Two years after I’d killed Miss Smith and robbed her body, I still didn’t have answers to my ultimate question, but I knew what the two boxes and the cone needle were for.
By the year 2652 (the year that this clan of Cybes had come from), there were (are? would be?) specialties within the Cybes. The Cybes battling the Planetary Alliance for my body were Soldiers. The former Miss Smith was a Welcomer.
I had guessed correctly, back at my uncle’s farmhouse, that inside the plastic cone and needle were billions and billions of nanobots, whose job it was to convert a human body into a Cybe. The box and cable on any Cybe’s back that connected to that Cybe’s brain were to connect that Cybe to the Overmind, by uploading and downloading thoughts and memories. But providing a brand-new Cybe with its orientation and initial protocols was discovered to be too taxing of Overmind resources, for too unimportant a task. (Translation: It slurped up bandwidth.) So instead of the Overmind orienting a new Cybe, by 2652 everything that the new Cybe needed to know was broadcast from the transmitter on the Welcomer’s hand.

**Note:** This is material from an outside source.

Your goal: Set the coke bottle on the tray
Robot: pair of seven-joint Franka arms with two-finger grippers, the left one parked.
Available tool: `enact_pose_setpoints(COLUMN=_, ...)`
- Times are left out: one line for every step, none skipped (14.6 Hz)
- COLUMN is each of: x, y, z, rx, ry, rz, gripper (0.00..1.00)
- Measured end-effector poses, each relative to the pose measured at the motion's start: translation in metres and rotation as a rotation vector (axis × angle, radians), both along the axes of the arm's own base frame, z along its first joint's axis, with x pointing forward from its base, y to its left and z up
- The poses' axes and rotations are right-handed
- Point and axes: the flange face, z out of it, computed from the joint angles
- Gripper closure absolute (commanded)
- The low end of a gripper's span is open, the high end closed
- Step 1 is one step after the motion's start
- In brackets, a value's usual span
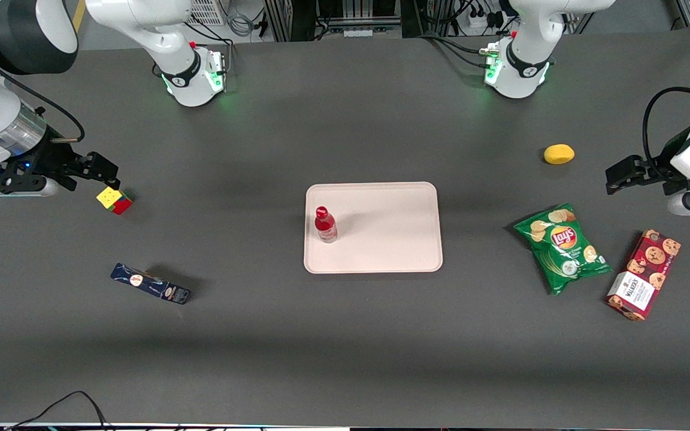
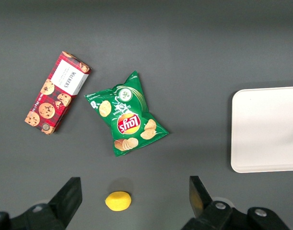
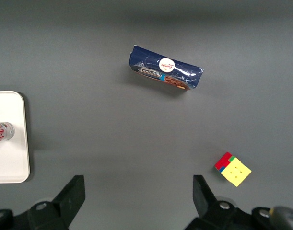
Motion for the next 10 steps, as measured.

There was a third kind of Cybes, the Invisibles. Invisibles looked like regular people and mimicked the speech and actions of regular people, thanks to their Turing Subroutines. An Invisible’s Overmind module wasn’t a box on its back; but rather, a small hemisphere on the back of its skull, easily hidden by artificial hair. Invisibles couldn’t Welcome, and they couldn’t fight like Soldiers could fight, but Invisibles could blend in perfectly, while reporting everything they saw and heard to the Overmind.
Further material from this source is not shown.